In this section
David and Juan Certain grew up in Columbia, spending much of their time in the fields of their grandfather’s coffee plantation, Villa Myriam. Their grandfather imparted the love and care that goes into making great coffee, treating employees fairly, and taking care of the land that sustains them. “When we moved to Albuquerque in 1999,” says David, “we looked for a way to bring that coffee over here. We ended up importing it directly from the plantation, and roasting here.” Their Villa Myriam Specialty Coffeemaintains those high standards: it is Rainforest Alliance-certified and is made without pesticides or chemicals.
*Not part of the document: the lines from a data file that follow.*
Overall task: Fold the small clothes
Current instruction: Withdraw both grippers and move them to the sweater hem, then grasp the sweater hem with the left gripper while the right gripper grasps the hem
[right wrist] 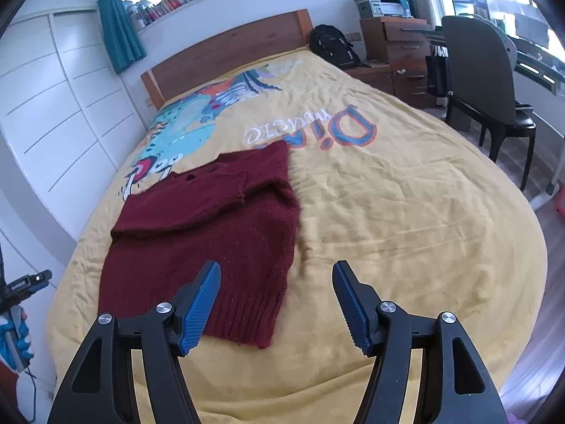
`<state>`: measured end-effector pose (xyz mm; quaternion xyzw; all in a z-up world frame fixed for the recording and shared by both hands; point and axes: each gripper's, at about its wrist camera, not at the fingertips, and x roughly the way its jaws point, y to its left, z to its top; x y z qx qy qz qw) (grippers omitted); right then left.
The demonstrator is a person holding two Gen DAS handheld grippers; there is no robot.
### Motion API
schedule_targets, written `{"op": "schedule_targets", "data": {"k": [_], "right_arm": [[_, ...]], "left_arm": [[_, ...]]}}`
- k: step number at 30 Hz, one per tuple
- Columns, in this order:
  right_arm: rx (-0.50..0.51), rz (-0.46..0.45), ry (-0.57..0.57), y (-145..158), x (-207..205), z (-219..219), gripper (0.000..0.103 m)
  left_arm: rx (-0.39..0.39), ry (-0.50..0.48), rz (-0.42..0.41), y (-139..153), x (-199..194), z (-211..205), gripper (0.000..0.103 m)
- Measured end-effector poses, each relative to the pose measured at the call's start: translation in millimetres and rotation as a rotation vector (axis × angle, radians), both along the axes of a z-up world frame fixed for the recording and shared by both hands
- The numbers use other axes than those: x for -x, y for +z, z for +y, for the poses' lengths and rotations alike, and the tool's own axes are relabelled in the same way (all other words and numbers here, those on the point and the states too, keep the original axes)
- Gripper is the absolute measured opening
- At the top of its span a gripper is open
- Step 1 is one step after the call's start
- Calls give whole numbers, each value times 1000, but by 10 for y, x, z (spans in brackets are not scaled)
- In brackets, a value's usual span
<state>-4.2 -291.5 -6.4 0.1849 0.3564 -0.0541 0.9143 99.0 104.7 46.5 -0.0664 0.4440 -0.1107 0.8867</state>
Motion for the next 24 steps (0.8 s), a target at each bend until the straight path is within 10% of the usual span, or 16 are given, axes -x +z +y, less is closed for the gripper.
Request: {"op": "schedule_targets", "data": {"k": [24], "right_arm": [[-130, 243, 77, -1076, -570, 107, 67]], "left_arm": [[95, 51, 304, -1244, -107, -121, 61]]}}
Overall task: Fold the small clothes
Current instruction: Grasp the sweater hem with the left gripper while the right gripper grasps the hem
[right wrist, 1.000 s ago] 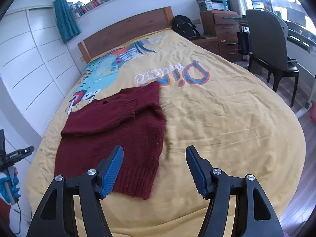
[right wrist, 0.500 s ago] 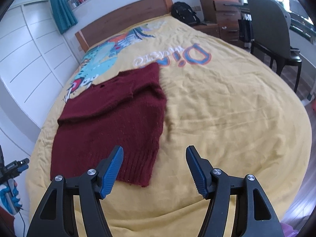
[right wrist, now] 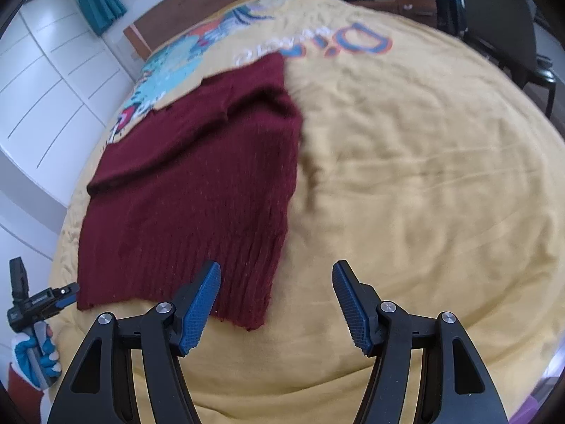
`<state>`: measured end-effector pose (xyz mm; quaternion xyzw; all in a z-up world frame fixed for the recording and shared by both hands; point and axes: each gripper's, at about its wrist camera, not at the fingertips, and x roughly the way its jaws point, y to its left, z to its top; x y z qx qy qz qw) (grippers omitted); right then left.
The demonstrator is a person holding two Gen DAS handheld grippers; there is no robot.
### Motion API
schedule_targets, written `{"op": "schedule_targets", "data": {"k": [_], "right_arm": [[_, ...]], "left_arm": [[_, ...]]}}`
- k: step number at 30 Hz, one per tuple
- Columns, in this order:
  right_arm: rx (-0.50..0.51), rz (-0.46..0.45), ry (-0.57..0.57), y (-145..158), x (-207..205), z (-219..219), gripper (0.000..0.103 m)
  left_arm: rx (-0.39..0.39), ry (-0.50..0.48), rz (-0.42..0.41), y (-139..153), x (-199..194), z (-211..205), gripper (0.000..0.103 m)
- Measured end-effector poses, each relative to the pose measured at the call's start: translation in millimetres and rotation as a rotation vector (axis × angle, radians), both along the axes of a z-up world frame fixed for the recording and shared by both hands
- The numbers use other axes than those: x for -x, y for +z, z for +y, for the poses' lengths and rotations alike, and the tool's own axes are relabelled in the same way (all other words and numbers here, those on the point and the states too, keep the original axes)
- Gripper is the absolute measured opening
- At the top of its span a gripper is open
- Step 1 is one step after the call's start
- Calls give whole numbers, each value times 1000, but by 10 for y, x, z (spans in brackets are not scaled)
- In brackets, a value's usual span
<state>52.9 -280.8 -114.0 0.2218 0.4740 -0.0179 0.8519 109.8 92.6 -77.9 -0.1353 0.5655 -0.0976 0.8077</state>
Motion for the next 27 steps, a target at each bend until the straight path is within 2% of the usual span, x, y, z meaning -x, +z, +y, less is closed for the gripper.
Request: {"op": "schedule_targets", "data": {"k": [7, 15, 21, 23, 27], "right_arm": [[-56, 64, 30, -296, -147, 74, 67], [-95, 77, 77, -384, -270, 161, 67], [-136, 79, 99, -398, -314, 191, 67], [-150, 77, 115, -395, -327, 218, 65], [-164, 80, 131, -396, -344, 262, 56]], "left_arm": [[40, -8, 53, -198, -58, -7, 61], [126, -31, 64, -242, -59, 30, 59], [194, -31, 73, -236, -46, 119, 44], [208, -30, 75, -228, -47, 157, 40], [223, -39, 76, -213, -53, 221, 27]]}}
You can enjoy a cup as you watch David roasting thebeans at 2420 Midtown Place NE and meet Juan at The Brew, their new coffee shop at 311 Gold St. The beans also are sold in many local stores and online, and a monthly subscription service is planned so you never have to run out of that good Columbian caffeine. www.villamyriam.com; (800) 609-0250.
While tending bar in Santa Fe, newbie bartender Bill York became intrigued with using bitters to flavor his cocktails. “I started playing around and developing my own recipes, and discovered a formula that was different than anything out there,” he says. Super-concentrated, intensely flavored, The Bitter End bitters come in unconventional flavors, each with a kick: Chesapeake Bay, Curry, Jamaican Jerk, Memphis BBQ, Mexican Mole, Moroccan, and Thai. Bill uses ingredients such as fresh and dried spices, herbs, fruits, chiles, and other aromatic botanicals, and each batch is mixed, infused, and dispensed by hand. The Bitter End bitters are sold worldwide and online (where you can also find recipes); locally, you can find them at Susan’s Fine Wine & Spirits in Santa Fe. www.bitterendbitters.com; email@example.com.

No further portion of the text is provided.